=== Task prompt ===
The lines to repeat are those below from the one containing "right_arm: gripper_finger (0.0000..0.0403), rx" down to the one containing "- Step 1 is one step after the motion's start", both included; reproduce them exactly and nothing else.

=== Stored data ===
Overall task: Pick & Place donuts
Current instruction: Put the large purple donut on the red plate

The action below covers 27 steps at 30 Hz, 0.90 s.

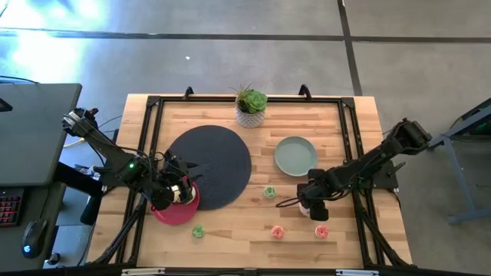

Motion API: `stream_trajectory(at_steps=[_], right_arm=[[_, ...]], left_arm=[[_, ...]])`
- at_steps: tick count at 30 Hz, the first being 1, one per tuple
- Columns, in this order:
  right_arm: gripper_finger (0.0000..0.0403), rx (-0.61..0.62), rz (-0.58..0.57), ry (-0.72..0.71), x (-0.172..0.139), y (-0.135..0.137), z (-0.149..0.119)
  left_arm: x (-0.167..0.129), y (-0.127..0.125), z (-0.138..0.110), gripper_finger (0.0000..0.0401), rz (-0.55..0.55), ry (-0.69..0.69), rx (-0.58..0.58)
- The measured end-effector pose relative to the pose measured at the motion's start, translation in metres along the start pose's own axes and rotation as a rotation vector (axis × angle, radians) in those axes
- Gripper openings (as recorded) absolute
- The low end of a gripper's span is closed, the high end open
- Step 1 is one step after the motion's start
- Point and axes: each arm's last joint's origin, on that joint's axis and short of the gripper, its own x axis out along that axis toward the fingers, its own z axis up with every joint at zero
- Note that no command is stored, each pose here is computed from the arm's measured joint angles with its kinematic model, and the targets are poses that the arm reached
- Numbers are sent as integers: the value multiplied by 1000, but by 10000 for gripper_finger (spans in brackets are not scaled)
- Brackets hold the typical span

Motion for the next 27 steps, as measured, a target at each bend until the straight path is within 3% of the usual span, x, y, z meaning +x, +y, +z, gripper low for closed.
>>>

=== Answer space ===
  right_arm: gripper_finger (0.0000..0.0403), rx (-0.61..0.62), rz (-0.58..0.57), ry (-0.72..0.71), x (-0.172..0.139), y (-0.135..0.137), z (-0.149..0.119)
  left_arm: x (-0.167..0.129), y (-0.127..0.125), z (-0.138..0.110), gripper_finger (0.0000..0.0401), rz (-0.55..0.55), ry (-0.69..0.69), rx (-0.58..0.58)
- The measured end-effector pose relative to the pose measured at the motion's start, translation in metres along the start pose's own axes and rotation as a rotation vector (axis × angle, radians) in those axes
- Gripper openings (as recorded) absolute
- The low end of a gripper's span is closed, the high end open
- Step 1 is one step after the motion's start

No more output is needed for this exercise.